Return the lines below that contain "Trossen".

****

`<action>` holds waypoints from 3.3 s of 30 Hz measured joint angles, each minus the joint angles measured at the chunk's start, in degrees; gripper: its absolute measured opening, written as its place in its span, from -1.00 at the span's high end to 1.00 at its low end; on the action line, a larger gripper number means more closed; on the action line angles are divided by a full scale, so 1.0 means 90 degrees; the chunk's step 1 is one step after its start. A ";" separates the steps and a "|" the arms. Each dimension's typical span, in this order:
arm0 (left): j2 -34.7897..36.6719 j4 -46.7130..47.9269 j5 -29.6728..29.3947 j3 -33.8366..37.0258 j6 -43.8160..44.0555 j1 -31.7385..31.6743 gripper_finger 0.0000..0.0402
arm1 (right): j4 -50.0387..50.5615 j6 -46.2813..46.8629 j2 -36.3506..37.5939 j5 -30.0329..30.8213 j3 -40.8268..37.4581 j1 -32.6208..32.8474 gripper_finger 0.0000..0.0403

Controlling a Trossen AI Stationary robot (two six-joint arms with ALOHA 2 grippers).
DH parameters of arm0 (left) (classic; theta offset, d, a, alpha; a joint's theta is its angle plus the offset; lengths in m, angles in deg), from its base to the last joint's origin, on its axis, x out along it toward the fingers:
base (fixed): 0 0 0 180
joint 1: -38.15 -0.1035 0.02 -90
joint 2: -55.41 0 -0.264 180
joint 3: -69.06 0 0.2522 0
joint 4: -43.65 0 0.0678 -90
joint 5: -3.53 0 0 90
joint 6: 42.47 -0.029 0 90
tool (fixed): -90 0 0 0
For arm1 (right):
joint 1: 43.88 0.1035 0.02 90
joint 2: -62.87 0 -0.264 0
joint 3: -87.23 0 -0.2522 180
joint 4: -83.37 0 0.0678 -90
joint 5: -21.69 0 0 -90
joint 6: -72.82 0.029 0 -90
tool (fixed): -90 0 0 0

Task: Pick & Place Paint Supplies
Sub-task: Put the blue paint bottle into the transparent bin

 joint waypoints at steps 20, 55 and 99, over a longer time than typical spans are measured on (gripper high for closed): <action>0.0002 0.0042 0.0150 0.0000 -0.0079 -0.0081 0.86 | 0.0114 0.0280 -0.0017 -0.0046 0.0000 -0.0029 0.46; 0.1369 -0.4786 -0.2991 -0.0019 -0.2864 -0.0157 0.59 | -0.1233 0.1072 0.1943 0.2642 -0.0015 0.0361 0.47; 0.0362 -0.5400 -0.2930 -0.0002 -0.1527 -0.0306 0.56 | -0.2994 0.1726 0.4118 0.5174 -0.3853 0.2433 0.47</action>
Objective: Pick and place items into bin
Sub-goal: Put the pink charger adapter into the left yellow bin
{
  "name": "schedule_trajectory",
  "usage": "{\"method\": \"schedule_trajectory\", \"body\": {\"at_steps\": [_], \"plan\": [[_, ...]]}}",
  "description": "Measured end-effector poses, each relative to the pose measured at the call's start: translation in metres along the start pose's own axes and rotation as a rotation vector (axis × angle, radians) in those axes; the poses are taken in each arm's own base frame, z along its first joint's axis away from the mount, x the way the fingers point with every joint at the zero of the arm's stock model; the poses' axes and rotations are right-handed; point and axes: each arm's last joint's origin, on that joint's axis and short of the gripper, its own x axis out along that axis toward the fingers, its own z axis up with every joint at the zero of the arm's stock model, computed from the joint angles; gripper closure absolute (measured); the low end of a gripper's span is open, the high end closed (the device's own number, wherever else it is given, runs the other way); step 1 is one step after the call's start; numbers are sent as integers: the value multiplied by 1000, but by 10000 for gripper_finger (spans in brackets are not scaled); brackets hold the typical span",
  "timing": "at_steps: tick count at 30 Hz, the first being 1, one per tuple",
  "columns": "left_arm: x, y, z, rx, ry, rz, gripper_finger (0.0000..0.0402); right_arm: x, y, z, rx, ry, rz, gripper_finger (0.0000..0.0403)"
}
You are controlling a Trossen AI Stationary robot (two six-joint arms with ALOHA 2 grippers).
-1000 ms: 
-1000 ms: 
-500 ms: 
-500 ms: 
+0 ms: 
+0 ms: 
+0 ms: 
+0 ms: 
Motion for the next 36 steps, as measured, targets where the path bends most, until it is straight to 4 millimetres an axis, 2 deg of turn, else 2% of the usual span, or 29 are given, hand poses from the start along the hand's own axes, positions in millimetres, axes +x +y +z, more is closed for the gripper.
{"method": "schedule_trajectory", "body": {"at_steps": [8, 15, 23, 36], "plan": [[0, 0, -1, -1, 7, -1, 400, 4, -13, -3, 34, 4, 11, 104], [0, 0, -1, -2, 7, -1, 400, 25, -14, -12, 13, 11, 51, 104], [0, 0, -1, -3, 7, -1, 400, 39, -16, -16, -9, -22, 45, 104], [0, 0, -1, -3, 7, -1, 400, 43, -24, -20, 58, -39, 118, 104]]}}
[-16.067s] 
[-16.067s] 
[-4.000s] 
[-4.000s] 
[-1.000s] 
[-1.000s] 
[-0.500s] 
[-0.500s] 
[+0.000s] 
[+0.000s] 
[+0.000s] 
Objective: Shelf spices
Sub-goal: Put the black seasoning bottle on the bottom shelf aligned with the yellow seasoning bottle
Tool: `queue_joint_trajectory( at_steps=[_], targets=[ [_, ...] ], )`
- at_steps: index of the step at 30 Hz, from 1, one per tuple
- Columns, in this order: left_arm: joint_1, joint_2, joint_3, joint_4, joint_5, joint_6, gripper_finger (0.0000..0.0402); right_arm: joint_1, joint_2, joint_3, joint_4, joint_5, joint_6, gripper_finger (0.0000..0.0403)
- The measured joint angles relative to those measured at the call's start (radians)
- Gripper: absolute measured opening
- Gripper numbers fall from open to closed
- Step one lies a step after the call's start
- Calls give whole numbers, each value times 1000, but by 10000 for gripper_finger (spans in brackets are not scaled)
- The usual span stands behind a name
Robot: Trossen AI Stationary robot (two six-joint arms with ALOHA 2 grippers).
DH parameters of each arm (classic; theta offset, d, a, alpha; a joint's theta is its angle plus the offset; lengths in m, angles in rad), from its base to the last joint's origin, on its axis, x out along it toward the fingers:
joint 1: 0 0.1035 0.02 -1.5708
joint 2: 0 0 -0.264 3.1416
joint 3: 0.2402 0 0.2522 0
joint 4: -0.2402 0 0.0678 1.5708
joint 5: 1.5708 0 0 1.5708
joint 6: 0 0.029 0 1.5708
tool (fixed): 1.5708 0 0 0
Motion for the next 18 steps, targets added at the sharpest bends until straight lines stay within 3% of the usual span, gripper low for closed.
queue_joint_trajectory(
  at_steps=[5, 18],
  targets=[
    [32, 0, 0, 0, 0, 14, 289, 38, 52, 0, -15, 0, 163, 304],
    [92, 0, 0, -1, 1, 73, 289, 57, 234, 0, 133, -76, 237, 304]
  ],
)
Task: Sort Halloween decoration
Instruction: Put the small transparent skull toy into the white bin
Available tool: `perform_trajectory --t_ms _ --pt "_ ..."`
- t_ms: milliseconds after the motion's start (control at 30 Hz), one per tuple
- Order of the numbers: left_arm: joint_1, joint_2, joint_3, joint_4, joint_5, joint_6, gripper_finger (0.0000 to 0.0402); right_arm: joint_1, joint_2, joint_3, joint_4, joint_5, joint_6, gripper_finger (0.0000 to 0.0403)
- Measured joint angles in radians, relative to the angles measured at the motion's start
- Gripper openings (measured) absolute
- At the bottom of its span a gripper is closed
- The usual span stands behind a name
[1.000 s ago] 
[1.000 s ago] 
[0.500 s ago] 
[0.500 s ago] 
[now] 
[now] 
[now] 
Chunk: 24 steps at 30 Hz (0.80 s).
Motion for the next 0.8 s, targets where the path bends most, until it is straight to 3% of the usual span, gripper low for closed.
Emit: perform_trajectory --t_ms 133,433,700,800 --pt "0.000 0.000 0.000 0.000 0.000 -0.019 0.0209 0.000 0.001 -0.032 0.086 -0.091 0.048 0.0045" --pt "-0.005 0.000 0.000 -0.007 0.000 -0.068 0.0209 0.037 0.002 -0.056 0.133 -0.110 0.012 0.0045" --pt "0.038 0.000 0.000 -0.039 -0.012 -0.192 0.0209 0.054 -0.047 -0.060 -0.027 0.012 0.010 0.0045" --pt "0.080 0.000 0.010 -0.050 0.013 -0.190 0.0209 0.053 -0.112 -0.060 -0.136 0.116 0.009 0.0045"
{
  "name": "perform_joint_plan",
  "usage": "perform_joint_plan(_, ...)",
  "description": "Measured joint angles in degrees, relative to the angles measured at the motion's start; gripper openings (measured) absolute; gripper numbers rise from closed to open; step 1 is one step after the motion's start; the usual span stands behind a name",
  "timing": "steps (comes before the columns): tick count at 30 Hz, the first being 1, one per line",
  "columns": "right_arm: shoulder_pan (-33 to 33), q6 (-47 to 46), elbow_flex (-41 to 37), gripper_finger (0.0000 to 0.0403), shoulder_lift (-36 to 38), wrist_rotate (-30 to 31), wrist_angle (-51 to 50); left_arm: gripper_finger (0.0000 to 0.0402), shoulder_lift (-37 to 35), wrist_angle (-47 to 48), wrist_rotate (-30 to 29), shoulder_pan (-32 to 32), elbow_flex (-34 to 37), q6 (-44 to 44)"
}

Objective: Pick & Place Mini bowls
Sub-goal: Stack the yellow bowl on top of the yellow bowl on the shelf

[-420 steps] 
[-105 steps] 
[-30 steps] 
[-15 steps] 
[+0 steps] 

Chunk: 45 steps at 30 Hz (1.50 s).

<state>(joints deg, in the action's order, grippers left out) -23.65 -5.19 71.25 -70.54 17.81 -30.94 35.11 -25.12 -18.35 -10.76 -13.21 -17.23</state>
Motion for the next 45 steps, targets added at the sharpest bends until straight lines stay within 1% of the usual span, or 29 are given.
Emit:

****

**Task result:**
Controlling a Trossen AI Stationary robot (two six-joint arms with ALOHA 2 grippers).
You are controlling a Trossen AI Stationary robot (two six-joint arms with ALOHA 2 grippers).
Robot: Trossen AI Stationary robot (two six-joint arms with ALOHA 2 grippers).

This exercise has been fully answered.